● DIRECTIONS FOR THIS TASK:
Only one span of the listing below should come back. It runs from the line with "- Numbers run" through the line with "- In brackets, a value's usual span", and each of its lines must be reproduced exactly.

● INPUT DATA:
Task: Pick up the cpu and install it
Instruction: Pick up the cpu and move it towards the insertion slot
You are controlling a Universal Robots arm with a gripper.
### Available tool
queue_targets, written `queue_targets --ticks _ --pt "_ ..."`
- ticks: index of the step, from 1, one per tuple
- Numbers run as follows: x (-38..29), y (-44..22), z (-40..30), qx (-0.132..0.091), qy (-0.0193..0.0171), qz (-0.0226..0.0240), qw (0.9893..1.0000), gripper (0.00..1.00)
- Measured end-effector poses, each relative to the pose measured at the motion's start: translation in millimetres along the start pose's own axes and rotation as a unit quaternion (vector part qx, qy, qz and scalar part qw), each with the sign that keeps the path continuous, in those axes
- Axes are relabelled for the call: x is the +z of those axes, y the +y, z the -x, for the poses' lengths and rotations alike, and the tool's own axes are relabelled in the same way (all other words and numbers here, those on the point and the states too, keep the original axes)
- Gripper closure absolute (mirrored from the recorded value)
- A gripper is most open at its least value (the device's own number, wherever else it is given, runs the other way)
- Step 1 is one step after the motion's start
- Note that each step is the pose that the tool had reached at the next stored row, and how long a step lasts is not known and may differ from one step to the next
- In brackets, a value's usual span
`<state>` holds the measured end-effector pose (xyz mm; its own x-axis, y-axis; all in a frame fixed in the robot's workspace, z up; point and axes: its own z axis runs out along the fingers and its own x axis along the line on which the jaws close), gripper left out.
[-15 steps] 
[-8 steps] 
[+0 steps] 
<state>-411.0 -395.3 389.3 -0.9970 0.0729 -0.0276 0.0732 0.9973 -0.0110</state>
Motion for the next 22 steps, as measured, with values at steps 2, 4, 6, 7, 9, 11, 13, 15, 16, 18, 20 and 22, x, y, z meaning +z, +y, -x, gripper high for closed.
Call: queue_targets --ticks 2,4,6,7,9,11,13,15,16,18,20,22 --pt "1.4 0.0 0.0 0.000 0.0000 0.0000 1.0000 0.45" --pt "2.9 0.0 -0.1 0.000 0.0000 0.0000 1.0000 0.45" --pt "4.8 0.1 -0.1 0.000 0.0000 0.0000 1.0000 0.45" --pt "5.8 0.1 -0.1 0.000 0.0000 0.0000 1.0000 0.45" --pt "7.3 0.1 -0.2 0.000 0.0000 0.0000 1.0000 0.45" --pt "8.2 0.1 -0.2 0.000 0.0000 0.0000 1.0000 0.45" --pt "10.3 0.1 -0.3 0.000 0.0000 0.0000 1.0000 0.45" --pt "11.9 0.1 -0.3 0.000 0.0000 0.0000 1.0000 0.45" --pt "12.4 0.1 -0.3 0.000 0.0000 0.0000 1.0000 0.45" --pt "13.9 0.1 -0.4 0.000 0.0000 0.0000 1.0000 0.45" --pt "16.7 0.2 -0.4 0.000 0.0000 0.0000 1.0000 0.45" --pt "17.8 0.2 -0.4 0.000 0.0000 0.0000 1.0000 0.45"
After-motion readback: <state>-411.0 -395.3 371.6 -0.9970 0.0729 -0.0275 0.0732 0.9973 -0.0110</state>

● RESPONSE BOX:
- Numbers run as follows: x (-38..29), y (-44..22), z (-40..30), qx (-0.132..0.091), qy (-0.0193..0.0171), qz (-0.0226..0.0240), qw (0.9893..1.0000), gripper (0.00..1.00)
- Measured end-effector poses, each relative to the pose measured at the motion's start: translation in millimetres along the start pose's own axes and rotation as a unit quaternion (vector part qx, qy, qz and scalar part qw), each with the sign that keeps the path continuous, in those axes
- Axes are relabelled for the call: x is the +z of those axes, y the +y, z the -x, for the poses' lengths and rotations alike, and the tool's own axes are relabelled in the same way (all other words and numbers here, those on the point and the states too, keep the original axes)
- Gripper closure absolute (mirrored from the recorded value)
- A gripper is most open at its least value (the device's own number, wherever else it is given, runs the other way)
- Step 1 is one step after the motion's start
- Note that each step is the pose that the tool had reached at the next stored row, and how long a step lasts is not known and may differ from one step to the next
- In brackets, a value's usual span

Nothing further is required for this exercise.